## What you are asked to do:
Where a line holds the word "more", copy it from the records.

__________________________________________________

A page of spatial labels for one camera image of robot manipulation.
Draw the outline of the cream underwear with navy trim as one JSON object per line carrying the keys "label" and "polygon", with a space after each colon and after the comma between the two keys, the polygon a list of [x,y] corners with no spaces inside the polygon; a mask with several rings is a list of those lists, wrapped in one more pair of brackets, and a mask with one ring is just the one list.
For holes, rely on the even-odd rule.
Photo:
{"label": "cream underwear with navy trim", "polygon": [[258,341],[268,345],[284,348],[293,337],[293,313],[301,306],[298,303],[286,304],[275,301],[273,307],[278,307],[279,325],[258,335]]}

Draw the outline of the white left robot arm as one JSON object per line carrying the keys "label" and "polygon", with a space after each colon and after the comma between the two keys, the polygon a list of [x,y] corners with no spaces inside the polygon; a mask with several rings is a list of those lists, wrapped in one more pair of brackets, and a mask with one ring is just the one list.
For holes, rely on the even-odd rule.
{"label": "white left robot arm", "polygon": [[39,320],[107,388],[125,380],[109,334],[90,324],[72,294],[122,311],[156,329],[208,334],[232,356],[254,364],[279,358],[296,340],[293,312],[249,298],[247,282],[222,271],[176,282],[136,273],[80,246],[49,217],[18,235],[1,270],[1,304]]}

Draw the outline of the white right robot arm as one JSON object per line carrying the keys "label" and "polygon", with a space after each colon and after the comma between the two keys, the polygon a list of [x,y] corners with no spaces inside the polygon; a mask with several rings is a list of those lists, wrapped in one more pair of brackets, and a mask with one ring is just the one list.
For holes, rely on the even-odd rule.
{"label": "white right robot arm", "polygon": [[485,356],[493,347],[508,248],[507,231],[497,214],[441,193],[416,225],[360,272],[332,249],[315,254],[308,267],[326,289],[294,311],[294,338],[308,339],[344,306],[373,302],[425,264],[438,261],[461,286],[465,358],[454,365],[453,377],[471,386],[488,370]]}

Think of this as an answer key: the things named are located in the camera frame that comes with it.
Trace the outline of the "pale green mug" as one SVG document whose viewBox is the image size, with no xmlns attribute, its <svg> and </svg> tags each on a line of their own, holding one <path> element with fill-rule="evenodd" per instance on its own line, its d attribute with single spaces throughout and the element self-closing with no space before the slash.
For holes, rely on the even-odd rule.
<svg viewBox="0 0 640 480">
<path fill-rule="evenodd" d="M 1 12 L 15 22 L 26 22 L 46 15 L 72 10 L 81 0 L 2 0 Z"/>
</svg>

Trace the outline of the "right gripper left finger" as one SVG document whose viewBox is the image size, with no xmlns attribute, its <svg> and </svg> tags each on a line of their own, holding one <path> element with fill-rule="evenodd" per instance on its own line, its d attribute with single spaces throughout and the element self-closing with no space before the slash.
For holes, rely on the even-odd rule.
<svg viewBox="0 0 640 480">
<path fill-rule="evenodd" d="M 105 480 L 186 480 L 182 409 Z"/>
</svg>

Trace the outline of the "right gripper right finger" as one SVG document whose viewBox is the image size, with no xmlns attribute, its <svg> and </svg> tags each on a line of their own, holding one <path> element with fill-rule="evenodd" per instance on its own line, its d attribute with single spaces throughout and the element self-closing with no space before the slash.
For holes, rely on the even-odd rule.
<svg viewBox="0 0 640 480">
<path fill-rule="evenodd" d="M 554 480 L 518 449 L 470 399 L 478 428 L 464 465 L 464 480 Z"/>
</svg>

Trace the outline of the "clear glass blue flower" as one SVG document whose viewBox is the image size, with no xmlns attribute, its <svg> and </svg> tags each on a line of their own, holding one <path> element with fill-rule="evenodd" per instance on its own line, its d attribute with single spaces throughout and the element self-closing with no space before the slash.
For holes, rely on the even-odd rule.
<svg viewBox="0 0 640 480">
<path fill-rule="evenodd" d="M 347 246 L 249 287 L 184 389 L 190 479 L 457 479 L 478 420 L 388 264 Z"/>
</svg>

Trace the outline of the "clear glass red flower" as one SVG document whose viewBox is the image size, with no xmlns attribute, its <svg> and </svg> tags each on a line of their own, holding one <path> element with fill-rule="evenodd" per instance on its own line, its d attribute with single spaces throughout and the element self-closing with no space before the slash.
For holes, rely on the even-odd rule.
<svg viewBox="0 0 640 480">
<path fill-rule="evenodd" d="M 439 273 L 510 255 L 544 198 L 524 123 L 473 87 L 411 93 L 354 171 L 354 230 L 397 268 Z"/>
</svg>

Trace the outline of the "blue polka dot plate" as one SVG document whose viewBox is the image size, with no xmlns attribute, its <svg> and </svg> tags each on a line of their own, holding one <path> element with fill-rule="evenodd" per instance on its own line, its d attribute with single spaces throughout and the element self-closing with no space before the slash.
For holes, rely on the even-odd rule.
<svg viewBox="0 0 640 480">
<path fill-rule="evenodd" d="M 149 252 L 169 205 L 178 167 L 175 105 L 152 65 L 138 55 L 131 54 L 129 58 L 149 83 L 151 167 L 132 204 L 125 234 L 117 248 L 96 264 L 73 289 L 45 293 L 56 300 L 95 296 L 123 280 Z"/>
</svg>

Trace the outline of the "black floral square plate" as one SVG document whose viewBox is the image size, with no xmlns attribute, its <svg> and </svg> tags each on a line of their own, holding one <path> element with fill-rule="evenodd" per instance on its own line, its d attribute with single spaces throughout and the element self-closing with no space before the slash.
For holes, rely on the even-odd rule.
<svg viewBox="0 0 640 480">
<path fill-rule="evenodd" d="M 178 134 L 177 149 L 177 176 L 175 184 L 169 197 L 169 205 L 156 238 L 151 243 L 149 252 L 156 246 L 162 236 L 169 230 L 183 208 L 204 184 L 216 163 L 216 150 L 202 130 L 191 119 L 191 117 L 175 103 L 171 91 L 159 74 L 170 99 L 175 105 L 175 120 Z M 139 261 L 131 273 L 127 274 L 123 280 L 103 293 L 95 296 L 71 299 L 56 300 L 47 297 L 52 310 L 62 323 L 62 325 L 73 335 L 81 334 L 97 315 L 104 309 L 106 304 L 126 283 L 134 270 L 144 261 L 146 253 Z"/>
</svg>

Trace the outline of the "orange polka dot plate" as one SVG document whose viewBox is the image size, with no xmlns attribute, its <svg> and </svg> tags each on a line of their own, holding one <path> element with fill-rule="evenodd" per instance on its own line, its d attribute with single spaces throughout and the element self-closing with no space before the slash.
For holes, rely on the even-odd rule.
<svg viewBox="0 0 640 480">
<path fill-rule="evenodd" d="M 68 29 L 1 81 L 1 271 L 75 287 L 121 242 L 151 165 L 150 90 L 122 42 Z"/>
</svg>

__________________________________________________

## Response box:
Draw the outline of the cream underwear with navy trim as one JSON object per line carrying the keys "label" and "polygon", with a space after each colon and after the comma between the two keys, the polygon a list of [x,y] corners with no spaces inside the polygon; a mask with several rings is a list of those lists, wrapped in one more pair of brackets, and a mask with one ring is just the one list.
Draw the outline of the white left robot arm as one JSON object per line carrying the keys "label" and "polygon", with a space after each colon and after the comma between the two keys, the polygon a list of [x,y] corners with no spaces inside the polygon; a mask with several rings is a list of those lists, wrapped in one more pair of brackets, and a mask with one ring is just the one list.
Draw the outline of the white right robot arm as one JSON object per line carrying the keys "label" and "polygon", with a space after each colon and after the comma between the two keys, the polygon a list of [x,y] corners with no spaces inside the polygon; a mask with several rings is a list of those lists, wrapped in one more pair of brackets, and a mask with one ring is just the one list.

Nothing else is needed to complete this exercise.